SpaceX operates the world's largest broadband satellite constellation, with approximately 3,200 internet-beaming Starlink satellites operational in Low Earth Orbit (LEO). Starlink already provides internet coverage to over 40 countries situated across all seven continents. This week, an official from the Air Force Research Laboratory's Strategic Development and Experimentation office told reporters that the U.S. Military is testing 50 SpaceX Starlink terminals across the Arctic region (maps shown below).

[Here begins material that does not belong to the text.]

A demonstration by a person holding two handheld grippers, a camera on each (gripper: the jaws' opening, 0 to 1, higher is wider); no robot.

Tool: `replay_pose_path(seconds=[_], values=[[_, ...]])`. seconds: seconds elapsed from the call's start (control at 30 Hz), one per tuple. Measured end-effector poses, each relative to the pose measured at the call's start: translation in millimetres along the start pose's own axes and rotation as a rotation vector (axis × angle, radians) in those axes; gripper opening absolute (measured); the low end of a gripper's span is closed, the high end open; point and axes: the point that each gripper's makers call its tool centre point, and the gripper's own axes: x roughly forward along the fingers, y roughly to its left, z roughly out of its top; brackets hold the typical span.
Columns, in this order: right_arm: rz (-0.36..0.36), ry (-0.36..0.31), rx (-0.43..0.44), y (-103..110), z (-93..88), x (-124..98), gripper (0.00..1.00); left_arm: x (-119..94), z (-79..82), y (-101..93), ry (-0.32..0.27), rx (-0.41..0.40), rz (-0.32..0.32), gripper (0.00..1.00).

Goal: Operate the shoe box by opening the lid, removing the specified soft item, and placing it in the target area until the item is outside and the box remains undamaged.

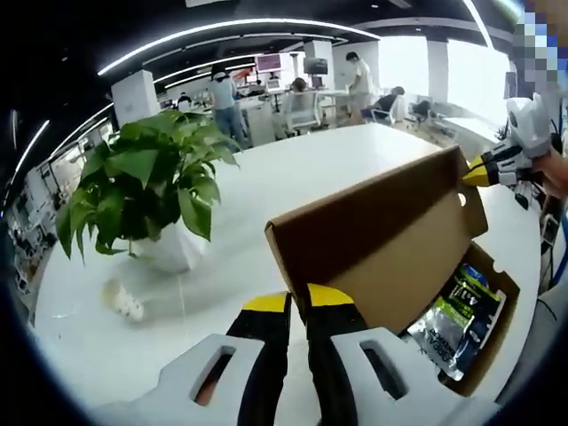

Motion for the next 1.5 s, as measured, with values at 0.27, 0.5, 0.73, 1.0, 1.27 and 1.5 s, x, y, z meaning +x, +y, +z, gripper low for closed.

The Arctic circle is located on the northernmost region of Earth, it comprises the Arctic Ocean basin, the U.S. state of Alaska, and it includes the countries of Scandinavia, Russia, Canada, and Greenland. The remote region is known for harsh cold weather and its icy geography makes it hard and expensive to install terrestrial telecommunications infrastructures. That's why satellite communication systems are best for military bases located in that region. Having reliable communication is important in that region amid war tensions with Russia. Ever since Russia invaded Ukraine, the U.S. has been on high alert to ensure the safety of Americans, and they have also been providing intelligence data to aid Ukrainian soldiers. Starlink is also in use by Ukrainian forces and civilians after Russia destroyed telecommunications infrastructures across the country.

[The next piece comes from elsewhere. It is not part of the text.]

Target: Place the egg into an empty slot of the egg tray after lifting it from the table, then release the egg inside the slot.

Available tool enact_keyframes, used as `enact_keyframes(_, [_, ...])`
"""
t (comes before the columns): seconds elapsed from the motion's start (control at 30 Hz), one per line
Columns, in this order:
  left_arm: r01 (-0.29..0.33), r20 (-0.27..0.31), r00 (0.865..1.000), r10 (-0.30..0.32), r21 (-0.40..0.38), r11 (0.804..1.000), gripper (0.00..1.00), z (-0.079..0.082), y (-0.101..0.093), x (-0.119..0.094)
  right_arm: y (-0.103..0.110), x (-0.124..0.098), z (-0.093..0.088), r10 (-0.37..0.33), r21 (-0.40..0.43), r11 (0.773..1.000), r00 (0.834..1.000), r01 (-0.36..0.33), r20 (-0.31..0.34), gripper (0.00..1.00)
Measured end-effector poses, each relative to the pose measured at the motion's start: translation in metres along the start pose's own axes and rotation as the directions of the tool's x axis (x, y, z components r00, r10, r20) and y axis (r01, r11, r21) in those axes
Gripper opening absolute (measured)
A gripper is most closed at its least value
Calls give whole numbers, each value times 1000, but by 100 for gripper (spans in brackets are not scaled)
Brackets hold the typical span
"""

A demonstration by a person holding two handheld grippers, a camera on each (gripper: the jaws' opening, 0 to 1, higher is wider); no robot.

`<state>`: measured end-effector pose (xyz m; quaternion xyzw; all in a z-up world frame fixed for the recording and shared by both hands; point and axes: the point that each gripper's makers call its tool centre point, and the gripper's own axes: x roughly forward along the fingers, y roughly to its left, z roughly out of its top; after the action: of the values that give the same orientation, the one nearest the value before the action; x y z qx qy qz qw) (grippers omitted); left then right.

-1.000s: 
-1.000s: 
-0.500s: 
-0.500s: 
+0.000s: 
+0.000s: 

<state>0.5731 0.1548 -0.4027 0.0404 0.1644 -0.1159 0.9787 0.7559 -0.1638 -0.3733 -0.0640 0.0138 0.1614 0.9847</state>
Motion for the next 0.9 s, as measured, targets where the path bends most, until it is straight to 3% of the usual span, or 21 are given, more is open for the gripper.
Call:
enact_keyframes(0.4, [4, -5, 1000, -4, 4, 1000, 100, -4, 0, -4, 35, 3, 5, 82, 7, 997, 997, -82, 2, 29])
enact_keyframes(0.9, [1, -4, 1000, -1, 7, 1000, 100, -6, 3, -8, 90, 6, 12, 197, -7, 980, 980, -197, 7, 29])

SpaceX Starlink satellite service will be tested by the U.S. military over the next 6 to 12 months over the Arctic region. By Spring 2023, the U.S. will determine whether it will pay for Starlink services long-term. According to Brian Beal, a principal aerospace engineer at the Air Force Research Laboratory Strategic Development and Experimentation office, the military also has plans to install Starlink aboard aircraft to test in-flight over the Arctic. Beal told reporters that around 235 Starlink satellites are designated to beam high-speed internet over the Arctic and says that SpaceX will launch 240 additional satellites to serve the region by May 2023.

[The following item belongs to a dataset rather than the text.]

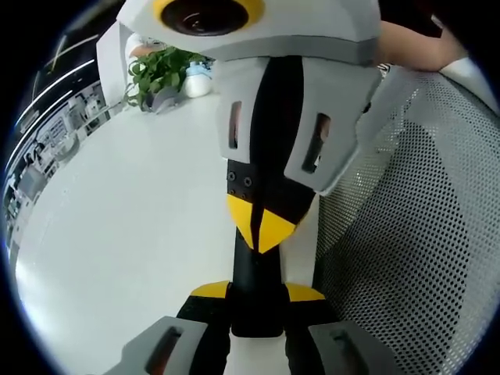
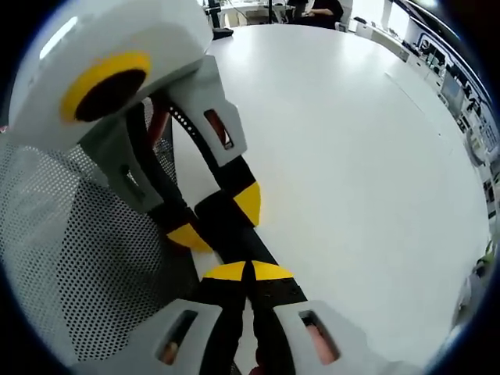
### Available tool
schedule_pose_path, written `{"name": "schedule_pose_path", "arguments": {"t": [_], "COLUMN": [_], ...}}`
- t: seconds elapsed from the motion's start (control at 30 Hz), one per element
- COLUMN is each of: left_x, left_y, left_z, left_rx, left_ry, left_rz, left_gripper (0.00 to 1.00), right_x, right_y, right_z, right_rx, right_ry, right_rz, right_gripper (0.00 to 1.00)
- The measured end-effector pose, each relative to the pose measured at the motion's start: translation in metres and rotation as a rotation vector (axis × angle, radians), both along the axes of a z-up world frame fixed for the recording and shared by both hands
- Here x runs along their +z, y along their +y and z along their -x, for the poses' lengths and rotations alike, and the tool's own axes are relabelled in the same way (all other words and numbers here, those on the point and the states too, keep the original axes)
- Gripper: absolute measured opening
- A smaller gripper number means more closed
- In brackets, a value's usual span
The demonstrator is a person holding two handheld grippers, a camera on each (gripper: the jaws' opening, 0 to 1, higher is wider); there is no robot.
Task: Press the specified remote control buttons in sequence, fully releasing each button before pressing the next.
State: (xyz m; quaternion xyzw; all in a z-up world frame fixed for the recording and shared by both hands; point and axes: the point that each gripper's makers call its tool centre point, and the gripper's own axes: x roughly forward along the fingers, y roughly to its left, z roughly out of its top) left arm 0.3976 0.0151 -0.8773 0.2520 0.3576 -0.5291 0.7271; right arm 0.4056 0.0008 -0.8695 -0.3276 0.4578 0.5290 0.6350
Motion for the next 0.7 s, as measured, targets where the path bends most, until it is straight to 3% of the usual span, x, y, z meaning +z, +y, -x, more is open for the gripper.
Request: {"name": "schedule_pose_path", "arguments": {"t": [0.7], "left_x": [0.0003], "left_y": [0.0003], "left_z": [0.0007], "left_rx": [-0.007], "left_ry": [-0.003], "left_rz": [-0.006], "left_gripper": [0.25], "right_x": [0.0026], "right_y": [0.0023], "right_z": [0.0015], "right_rx": [0.000], "right_ry": [0.005], "right_rz": [-0.004], "right_gripper": [0.00]}}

The satellites operational in Polar Orbit "[...] have laser links between the satellites, so no ground stations are needed over the poles,” SpaceX founder Elon Musk told TESMANIAN via Twitter last year. The inter-satellite ‘laser links’ enable the satellites to communicate with one another in orbit which significantly increases data speed transfer rate. The data speed increases because light travels faster in the vacuum of space compared to fibre-optic cables underground. In September, SpaceX Starlink service was activated at a scientists' United States Antarctic Program (USAP) base in Antarctica that is supported by the National Science Foundation (NSF). "In such a remote location like Antarctica, this capability is enabled by Starlink's space laser network," said SpaceX.